**Stored entries:**
-------------------------

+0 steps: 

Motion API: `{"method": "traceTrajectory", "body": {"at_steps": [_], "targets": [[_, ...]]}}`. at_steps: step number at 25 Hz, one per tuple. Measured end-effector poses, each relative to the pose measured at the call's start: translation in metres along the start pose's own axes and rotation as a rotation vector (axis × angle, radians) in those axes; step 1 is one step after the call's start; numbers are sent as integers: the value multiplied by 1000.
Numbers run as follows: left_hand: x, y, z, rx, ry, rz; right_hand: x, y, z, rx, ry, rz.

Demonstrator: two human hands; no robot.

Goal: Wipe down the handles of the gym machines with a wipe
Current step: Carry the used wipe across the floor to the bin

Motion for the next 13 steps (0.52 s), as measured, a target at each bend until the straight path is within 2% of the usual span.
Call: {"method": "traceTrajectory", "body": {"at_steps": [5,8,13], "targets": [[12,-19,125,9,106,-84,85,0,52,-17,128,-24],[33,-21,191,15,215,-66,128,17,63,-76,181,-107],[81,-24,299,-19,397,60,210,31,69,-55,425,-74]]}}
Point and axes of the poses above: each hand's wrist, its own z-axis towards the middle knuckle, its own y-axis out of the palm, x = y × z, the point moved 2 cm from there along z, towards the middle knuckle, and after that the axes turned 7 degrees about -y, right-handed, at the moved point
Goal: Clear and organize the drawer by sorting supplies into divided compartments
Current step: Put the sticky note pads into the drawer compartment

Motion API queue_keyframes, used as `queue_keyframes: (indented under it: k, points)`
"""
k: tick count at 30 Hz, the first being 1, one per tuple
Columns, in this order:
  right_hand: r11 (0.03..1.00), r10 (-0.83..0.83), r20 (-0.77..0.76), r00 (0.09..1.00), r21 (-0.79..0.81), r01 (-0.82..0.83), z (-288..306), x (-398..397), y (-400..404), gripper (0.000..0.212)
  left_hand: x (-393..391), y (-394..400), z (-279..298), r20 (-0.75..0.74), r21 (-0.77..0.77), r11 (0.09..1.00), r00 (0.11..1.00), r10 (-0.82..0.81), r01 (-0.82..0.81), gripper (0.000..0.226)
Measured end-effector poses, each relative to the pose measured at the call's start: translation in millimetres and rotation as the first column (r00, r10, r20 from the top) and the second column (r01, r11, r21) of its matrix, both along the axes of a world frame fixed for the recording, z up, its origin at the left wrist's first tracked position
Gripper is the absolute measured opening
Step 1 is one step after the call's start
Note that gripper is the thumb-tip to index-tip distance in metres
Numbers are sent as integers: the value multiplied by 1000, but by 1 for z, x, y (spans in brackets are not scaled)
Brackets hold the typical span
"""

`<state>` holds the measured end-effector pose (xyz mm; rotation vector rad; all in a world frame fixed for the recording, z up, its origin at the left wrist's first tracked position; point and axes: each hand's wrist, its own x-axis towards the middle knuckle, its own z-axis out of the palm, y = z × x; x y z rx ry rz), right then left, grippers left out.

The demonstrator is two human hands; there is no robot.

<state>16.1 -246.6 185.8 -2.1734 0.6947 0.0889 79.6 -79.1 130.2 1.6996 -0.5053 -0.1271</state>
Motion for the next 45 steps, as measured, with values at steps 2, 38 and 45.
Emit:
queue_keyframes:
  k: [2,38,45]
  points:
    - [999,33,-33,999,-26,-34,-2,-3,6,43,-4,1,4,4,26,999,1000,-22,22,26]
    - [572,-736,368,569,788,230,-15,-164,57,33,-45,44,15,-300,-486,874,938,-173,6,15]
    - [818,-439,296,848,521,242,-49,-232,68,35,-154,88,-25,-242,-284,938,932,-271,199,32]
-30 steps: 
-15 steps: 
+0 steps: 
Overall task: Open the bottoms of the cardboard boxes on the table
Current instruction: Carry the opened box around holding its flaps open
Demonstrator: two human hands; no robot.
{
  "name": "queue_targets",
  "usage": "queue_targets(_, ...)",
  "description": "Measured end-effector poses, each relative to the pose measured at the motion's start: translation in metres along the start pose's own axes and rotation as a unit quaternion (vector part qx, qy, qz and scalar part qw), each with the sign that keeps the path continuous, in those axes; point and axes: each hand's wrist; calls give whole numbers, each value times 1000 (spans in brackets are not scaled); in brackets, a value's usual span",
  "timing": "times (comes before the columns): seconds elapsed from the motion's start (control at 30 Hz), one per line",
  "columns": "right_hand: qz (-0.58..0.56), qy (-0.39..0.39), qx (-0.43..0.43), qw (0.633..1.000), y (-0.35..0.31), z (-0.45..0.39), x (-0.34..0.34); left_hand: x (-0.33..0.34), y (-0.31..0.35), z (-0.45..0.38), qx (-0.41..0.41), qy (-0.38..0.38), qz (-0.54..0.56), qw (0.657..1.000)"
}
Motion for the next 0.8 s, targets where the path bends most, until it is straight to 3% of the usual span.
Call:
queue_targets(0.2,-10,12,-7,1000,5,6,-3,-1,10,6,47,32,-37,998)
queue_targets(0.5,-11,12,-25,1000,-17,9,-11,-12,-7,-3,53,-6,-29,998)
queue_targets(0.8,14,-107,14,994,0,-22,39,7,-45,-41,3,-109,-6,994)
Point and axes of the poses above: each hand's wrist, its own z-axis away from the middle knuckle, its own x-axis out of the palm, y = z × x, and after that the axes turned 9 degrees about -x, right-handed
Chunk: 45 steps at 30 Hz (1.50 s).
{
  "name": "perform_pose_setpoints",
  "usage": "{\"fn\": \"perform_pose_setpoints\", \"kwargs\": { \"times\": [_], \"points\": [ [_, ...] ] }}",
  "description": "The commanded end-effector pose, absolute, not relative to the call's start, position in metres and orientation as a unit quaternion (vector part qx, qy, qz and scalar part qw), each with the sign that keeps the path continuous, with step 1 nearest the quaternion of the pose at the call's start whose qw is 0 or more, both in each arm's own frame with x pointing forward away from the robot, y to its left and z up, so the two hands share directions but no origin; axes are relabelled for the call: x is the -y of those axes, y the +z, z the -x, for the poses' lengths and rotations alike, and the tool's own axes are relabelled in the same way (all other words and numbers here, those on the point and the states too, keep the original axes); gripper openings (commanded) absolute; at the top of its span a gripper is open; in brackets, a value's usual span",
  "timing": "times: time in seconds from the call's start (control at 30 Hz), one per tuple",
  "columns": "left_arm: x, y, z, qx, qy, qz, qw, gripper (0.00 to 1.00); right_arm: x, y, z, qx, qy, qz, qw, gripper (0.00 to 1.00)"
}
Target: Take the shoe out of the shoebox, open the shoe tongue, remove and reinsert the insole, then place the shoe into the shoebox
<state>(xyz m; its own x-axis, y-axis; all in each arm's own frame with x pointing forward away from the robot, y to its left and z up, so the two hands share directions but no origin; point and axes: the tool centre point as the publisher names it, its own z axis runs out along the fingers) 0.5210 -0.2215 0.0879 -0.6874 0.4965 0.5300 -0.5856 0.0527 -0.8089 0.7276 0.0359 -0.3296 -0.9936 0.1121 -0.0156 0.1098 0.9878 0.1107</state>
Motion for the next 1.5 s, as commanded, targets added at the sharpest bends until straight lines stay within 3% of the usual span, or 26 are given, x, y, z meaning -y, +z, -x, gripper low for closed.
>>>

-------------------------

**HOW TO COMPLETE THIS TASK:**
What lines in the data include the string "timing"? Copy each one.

**ANSWER BOX:**
  "timing": "times (comes before the columns): seconds elapsed from the motion's start (control at 30 Hz), one per line",
  "timing": "times: time in seconds from the call's start (control at 30 Hz), one per tuple",

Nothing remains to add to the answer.